| AIM OF THE EXERCISE |
Only the lines holding "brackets" are wanted here; copy each from the listing.

| RECORD EXCERPTS |
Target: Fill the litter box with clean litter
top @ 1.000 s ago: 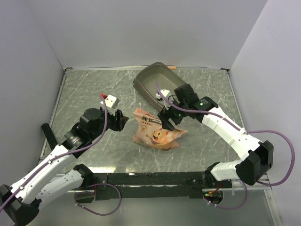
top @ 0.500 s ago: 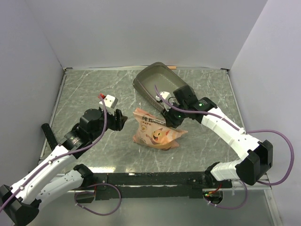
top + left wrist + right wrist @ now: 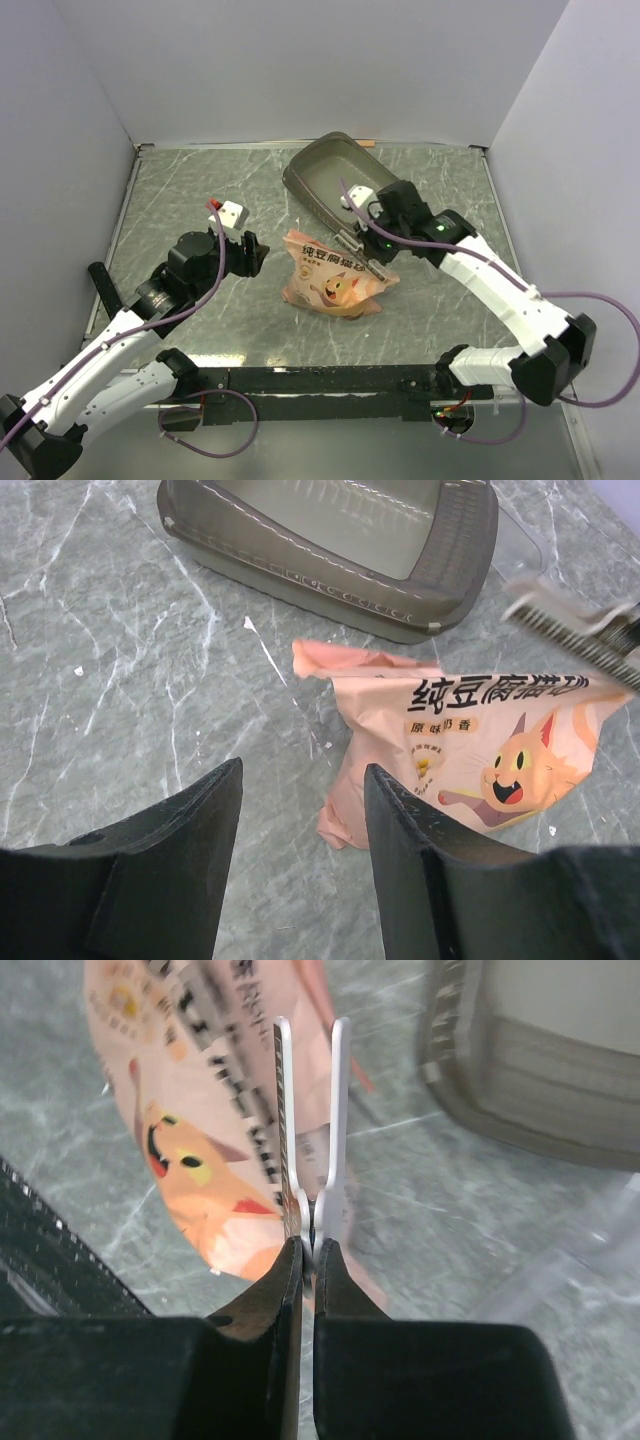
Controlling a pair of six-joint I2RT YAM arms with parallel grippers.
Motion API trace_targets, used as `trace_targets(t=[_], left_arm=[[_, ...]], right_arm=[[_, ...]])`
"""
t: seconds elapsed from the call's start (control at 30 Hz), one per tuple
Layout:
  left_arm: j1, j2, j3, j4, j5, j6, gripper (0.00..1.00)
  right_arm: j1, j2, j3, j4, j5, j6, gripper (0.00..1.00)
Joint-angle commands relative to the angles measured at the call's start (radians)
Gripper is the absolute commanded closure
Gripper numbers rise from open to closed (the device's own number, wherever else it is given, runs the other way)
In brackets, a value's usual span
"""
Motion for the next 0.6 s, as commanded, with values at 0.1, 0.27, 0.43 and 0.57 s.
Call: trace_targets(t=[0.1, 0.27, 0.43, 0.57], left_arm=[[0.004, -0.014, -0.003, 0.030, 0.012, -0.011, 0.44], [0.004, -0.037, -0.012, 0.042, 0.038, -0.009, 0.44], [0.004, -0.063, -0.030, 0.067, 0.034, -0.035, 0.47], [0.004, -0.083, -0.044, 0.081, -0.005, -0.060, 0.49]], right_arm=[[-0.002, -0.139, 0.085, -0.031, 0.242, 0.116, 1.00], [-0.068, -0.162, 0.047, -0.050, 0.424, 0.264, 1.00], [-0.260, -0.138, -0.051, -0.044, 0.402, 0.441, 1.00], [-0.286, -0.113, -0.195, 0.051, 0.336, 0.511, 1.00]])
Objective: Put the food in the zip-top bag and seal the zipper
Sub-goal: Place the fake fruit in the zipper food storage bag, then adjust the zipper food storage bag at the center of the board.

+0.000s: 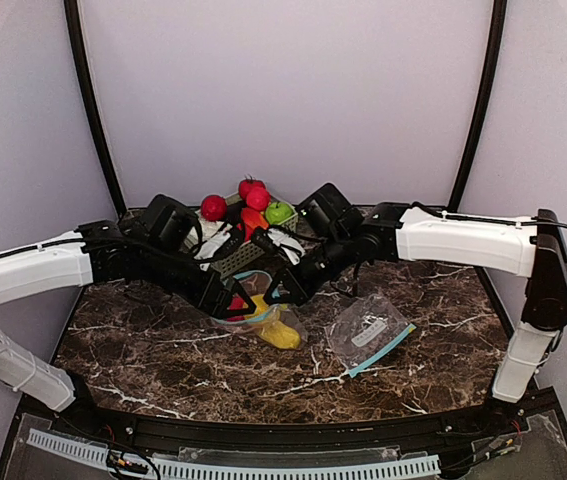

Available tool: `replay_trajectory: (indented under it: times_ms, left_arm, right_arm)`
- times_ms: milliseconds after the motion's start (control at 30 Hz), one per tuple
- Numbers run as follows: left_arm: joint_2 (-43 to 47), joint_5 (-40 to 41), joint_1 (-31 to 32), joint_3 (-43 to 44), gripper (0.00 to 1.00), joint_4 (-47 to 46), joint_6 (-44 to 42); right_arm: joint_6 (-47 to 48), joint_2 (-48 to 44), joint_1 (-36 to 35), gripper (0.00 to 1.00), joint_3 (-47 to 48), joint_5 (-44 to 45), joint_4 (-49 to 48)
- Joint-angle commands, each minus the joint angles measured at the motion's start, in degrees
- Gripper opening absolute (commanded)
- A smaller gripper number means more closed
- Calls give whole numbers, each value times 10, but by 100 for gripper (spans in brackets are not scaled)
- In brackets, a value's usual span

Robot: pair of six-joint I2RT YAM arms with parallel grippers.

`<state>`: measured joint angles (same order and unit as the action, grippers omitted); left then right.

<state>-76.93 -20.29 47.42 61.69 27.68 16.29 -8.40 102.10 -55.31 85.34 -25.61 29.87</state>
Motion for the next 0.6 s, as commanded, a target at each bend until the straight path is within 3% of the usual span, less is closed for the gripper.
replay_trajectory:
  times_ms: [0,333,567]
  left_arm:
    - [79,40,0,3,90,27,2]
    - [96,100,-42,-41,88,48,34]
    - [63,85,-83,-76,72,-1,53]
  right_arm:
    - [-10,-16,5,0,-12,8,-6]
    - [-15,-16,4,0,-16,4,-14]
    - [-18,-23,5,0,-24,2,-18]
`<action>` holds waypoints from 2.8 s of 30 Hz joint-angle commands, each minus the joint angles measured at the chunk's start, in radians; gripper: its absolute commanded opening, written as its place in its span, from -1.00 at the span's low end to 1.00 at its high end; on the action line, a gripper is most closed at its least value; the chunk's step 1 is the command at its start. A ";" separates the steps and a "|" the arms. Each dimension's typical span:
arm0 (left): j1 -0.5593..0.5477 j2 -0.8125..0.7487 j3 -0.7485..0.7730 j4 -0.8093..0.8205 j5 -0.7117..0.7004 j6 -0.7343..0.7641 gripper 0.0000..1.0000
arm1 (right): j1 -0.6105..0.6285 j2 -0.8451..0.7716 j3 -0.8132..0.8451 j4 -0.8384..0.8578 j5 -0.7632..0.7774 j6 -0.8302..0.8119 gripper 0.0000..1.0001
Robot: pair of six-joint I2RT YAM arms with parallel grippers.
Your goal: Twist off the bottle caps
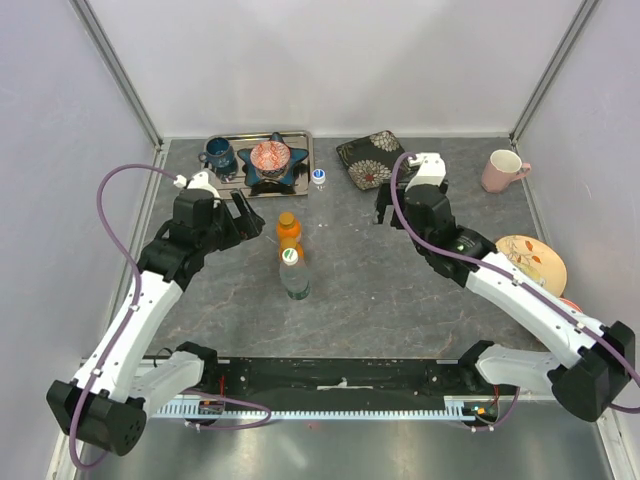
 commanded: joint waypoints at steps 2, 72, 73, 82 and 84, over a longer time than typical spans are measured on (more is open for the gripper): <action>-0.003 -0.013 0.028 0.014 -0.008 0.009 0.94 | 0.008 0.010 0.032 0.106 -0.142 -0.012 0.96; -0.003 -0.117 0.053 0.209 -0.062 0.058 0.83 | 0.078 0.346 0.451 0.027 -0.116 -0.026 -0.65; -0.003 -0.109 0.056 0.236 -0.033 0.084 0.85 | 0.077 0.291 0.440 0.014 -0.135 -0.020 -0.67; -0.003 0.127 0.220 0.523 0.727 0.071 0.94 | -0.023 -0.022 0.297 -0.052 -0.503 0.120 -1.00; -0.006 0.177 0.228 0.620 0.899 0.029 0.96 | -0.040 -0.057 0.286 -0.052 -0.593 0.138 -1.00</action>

| OUTPUT FOR THIS TASK |
In brackets, a value's usual span
- Calls give whole numbers, each value times 10, but by 100 for gripper (spans in brackets are not scaled)
- In brackets, a value's usual span

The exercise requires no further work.